* Work order:
Give the lines below again, exactly as they stand, and leave out the images.

* Dataset excerpt:
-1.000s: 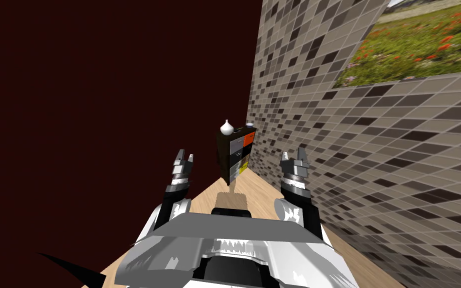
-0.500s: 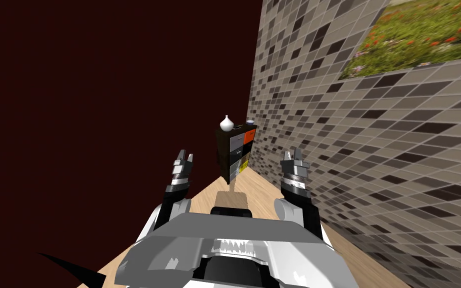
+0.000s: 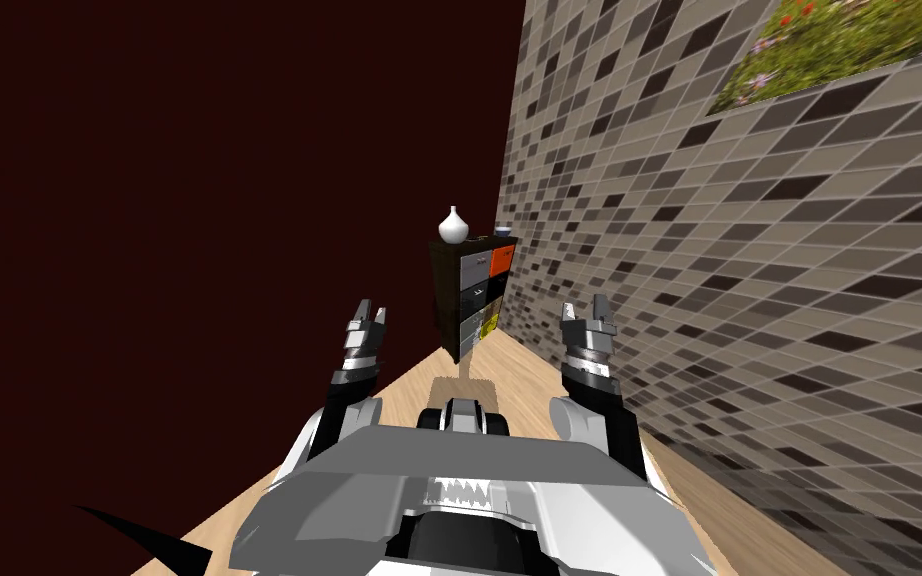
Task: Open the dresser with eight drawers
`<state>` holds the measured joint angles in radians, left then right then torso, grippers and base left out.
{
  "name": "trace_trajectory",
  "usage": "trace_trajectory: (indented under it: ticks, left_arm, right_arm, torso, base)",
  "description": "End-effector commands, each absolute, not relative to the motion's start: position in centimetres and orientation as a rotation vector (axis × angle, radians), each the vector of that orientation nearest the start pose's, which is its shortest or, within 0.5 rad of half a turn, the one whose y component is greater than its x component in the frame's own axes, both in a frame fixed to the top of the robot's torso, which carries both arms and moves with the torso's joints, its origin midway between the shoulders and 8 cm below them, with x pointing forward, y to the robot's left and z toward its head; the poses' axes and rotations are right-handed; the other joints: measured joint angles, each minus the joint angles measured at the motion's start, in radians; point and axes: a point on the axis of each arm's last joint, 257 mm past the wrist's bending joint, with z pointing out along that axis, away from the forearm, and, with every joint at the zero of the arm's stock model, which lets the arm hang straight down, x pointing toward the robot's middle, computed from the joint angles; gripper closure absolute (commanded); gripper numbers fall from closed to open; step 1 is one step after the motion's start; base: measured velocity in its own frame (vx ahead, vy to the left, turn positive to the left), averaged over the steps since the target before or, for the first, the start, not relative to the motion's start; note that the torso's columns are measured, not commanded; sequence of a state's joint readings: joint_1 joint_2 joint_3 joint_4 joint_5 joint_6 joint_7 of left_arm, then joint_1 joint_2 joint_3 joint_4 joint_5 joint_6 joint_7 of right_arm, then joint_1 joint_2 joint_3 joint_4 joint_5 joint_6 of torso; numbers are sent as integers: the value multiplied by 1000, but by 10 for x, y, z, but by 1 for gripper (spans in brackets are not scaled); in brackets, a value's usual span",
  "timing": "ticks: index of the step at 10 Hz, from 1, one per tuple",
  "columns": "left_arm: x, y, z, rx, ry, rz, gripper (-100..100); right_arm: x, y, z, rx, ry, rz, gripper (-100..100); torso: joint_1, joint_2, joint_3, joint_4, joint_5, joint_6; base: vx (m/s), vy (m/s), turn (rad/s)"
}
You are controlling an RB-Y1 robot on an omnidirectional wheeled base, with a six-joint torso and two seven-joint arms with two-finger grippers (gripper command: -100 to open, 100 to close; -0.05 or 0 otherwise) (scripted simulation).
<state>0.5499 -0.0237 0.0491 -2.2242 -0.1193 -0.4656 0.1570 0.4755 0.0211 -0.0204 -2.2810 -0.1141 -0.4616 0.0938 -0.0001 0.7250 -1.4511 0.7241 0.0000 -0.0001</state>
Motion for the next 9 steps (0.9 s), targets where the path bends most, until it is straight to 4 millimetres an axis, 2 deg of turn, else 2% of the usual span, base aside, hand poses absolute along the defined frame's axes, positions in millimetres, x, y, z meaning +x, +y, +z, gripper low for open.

* Written response:
-1.000s: 
-0.500s: 
+0.000s: 
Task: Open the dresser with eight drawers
`<state>` holds the measured joint angles in radians, left then right then torso, grippers and base left out.
{
  "name": "trace_trajectory",
  "usage": "trace_trajectory: (indented under it: ticks, left_arm, right_arm, torso, base)",
  "description": "End-effector commands, each absolute, not relative to the motion's start: position in centimetres and orientation as a rotation vector (axis × angle, radians), each the vector of that orientation nearest the start pose's, which is its shortest or, within 0.5 rad of half a turn, the one whose y component is greater than its x component in the frame's own axes, both in a frame fixed to the top of the robot's torso, which carries both arms and moves with the torso's joints, its origin midway between the shoulders and 8 cm below them, with x pointing forward, y to the robot's left and z toward its head; the poses' axes and rotations are right-handed; the other joints: measured joint angles, each minus the joint angles measured at the motion's start, in radians; point and axes: a point on the axis of each arm's last joint, 257 mm past the wrist's bending joint, with z pointing out along that axis, away from the forearm, and, with every joint at the zero of the arm's stock model, which lets the arm hang straight down, x pointing toward the robot's middle, computed from the joint angles; gripper closure absolute (commanded); gripper numbers fall from closed to open; step 1 is one step after the motion's start; base: measured velocity in its own frame (vx ahead, vy to the left, turn positive to the left), averaged over the steps since the target before or, for the first, the start, not relative to the motion's start; note that the torso's columns are measured, not commanded; sequence of a state's joint readings: joint_1 joint_2 joint_3 joint_4 joint_5 joint_6 joint_7 of left_arm, then joint_1 joint_2 joint_3 joint_4 joint_5 joint_6 joint_7 of right_arm, then joint_1 joint_2 joint_3 joint_4 joint_5 joint_6 of torso; numbers are sent as integers: the value multiplied by 1000, but by 10 for x, y, z, but by 1 for gripper (spans in brackets are not scaled); in brackets, a value's usual span",
  "timing": "ticks: index of the step at 10 Hz, from 1, one per tuple",
  "columns": "left_arm: x, y, z, rx, ry, rz, gripper (-100..100); right_arm: x, y, z, rx, ry, rz, gripper (-100..100); torso: joint_1, joint_2, joint_3, joint_4, joint_5, joint_6; base: vx (m/s), vy (m/s), turn (rad/s)"
}
You are controlling an RB-Y1 robot on an omnidirectional wheeled base, with a six-joint torso and two seven-joint arms with two-finger grippers (gripper command: -100 to open, 100 to close; -0.05 or 0 otherwise) (scripted simulation).
<state>0.5499 -0.0237 0.0491 -2.2242 -0.1193 -0.4656 0.1570 0.4755 0.0211 -0.0204 -2.2810 -0.1141 -0.4616 0.0938 -0.0001 0.7250 -1.4511 0.7241 0.0000 -0.0001</state>
Motion for the next 9 steps (0.9 s), targets where the path bends most, until it is straight to 4 millimetres an axis, 2 deg of turn, else 2% of the usual span, base aside, hand poses absolute along the defined frame's axes, positions in millimetres, x, y, z meaning +x, +y, +z, gripper low for open.

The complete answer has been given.